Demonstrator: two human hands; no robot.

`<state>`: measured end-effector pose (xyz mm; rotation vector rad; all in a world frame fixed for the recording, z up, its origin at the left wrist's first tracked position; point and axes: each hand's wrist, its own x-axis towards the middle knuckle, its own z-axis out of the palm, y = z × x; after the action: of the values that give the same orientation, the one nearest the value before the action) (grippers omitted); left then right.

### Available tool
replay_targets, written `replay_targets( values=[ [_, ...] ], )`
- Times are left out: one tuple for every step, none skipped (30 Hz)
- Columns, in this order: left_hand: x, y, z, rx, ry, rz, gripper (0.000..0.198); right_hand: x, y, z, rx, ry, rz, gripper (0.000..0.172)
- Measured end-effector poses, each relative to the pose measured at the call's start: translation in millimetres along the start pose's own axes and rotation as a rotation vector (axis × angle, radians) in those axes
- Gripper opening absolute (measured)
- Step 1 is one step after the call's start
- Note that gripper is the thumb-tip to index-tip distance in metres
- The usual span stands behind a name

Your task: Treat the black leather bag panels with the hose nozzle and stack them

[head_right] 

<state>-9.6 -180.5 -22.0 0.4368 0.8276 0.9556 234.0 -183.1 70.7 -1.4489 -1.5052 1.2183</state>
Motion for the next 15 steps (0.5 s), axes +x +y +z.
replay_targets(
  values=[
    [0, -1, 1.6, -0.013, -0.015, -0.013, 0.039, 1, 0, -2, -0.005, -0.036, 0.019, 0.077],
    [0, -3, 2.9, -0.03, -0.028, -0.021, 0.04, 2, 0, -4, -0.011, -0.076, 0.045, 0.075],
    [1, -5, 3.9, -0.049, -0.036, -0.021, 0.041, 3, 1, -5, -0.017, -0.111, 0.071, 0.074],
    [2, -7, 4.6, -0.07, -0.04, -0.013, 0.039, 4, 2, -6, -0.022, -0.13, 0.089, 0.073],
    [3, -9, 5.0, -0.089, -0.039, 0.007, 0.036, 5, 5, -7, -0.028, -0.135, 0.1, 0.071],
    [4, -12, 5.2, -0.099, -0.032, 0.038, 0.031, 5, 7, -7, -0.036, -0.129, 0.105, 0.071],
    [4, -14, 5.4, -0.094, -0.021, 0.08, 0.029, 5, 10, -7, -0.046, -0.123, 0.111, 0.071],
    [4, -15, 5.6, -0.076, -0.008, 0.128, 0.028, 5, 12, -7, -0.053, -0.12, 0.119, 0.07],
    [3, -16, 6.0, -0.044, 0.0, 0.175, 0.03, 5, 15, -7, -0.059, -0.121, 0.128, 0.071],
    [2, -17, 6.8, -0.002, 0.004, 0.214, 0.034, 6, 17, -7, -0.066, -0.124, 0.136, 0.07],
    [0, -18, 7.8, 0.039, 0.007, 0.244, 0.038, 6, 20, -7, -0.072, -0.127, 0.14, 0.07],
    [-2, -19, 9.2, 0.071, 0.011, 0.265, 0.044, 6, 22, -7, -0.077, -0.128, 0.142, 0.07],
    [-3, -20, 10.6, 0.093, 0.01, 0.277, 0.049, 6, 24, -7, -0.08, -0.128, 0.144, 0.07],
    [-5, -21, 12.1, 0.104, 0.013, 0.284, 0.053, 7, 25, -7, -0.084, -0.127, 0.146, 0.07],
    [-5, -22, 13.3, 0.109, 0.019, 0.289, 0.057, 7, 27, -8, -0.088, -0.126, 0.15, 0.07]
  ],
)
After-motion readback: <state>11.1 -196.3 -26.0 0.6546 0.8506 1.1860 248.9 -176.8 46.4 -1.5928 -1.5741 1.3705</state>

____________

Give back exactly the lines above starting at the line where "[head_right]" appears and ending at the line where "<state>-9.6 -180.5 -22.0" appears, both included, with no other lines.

_ANSWER TO THE EXERCISE_.
[head_right] 

<state>-9.6 -180.5 -22.0 0.4368 0.8276 0.9556 234.0 -183.1 70.7 -1.4489 -1.5052 1.2183</state>

There's no more to this exercise.